Problem statement
Search the data for "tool". Each line containing it is to be copied.

Data items:

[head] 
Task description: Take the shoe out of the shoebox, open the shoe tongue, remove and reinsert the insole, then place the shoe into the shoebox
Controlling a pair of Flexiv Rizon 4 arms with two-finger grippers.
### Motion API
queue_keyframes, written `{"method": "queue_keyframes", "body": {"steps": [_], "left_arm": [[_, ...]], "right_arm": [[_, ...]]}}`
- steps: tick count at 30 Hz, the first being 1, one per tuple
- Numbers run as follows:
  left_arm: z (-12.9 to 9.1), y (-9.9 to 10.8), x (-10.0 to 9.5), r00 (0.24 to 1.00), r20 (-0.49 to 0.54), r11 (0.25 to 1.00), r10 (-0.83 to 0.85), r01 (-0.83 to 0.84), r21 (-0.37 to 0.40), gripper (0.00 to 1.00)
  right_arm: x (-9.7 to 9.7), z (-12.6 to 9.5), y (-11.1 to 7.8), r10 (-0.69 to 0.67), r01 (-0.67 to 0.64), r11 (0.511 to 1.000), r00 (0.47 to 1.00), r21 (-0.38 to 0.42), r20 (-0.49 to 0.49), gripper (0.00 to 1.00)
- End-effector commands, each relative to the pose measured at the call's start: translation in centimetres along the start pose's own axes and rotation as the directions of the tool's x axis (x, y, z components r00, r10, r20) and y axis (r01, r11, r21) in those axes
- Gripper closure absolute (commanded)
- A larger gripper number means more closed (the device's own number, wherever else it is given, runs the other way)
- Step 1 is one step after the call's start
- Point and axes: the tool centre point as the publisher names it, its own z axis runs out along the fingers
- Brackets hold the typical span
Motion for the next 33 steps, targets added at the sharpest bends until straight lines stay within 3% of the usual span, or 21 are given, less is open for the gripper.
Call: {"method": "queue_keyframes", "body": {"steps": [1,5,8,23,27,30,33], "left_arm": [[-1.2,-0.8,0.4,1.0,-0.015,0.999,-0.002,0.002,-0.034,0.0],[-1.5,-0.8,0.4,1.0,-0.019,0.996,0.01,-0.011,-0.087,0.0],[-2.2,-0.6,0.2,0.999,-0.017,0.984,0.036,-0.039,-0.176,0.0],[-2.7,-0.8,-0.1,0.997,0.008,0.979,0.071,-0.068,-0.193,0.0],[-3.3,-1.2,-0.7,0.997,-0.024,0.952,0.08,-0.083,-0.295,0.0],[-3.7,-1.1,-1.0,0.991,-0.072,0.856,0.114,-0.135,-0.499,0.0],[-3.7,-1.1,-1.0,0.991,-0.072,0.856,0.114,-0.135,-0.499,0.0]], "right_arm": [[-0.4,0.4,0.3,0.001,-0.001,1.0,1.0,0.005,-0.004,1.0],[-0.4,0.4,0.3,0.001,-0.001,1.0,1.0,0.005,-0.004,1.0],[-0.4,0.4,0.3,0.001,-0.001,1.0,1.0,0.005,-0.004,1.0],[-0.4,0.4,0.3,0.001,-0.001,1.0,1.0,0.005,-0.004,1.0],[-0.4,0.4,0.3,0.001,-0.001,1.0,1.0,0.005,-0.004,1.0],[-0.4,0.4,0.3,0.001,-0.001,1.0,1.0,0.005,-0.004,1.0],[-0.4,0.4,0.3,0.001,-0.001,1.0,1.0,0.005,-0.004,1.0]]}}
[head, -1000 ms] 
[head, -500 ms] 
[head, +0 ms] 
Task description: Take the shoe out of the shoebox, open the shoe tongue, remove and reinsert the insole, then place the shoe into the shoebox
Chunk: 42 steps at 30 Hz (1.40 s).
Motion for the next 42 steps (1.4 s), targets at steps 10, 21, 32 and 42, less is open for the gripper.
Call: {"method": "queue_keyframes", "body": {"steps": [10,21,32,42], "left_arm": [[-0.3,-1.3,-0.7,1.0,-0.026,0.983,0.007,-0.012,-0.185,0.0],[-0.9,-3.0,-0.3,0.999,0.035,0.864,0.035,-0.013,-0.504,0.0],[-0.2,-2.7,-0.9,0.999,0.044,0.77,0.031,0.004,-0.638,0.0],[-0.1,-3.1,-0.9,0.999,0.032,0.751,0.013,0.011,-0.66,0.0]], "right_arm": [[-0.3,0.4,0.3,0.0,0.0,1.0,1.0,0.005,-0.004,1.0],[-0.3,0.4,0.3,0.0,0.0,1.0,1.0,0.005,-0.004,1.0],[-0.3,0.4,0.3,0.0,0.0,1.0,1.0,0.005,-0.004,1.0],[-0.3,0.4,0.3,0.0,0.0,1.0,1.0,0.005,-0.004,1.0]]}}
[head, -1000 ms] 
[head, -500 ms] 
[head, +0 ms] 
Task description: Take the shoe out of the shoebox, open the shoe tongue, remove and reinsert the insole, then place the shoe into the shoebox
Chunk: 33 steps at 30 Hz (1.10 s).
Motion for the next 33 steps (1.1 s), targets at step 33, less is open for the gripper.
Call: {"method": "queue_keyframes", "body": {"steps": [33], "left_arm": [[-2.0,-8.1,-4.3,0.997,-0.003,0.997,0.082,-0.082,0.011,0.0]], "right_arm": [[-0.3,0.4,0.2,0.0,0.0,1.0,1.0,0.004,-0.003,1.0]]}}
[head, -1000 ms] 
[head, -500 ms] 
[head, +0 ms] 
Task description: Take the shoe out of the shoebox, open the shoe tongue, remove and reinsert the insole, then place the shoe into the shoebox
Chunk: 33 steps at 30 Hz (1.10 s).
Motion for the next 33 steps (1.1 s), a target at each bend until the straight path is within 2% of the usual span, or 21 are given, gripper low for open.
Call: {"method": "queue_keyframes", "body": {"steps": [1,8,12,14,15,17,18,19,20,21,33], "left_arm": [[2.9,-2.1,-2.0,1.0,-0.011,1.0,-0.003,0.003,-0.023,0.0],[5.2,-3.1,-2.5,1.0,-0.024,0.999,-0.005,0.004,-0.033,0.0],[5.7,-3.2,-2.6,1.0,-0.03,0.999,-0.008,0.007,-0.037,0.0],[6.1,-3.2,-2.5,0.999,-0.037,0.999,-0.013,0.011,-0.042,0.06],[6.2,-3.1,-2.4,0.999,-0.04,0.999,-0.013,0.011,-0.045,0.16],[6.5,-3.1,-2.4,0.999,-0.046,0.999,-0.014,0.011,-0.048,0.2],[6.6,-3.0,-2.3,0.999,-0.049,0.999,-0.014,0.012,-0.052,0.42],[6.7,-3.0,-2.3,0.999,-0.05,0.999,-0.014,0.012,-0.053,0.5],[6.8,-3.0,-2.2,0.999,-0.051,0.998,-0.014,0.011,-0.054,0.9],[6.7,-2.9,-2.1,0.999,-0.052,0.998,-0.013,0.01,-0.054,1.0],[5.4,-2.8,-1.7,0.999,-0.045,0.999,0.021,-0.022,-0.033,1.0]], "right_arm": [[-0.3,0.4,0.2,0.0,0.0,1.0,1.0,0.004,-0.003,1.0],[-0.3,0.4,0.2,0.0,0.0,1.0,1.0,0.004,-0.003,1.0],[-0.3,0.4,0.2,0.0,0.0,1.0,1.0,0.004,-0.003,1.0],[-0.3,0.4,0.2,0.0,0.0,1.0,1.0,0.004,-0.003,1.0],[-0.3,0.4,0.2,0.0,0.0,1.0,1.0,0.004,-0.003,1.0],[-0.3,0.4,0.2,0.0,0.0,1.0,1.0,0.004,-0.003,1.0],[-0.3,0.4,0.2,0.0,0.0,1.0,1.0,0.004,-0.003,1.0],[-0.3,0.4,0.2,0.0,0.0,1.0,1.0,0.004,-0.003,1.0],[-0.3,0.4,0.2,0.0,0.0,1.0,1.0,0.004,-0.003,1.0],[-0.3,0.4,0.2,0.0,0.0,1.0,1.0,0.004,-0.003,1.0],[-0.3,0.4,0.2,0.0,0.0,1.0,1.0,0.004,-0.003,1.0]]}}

Response for this exercise
- End-effector commands, each relative to the pose measured at the call's start: translation in centimetres along the start pose's own axes and rotation as the directions of the tool's x axis (x, y, z components r00, r10, r20) and y axis (r01, r11, r21) in those axes
- Point and axes: the tool centre point as the publisher names it, its own z axis runs out along the fingers

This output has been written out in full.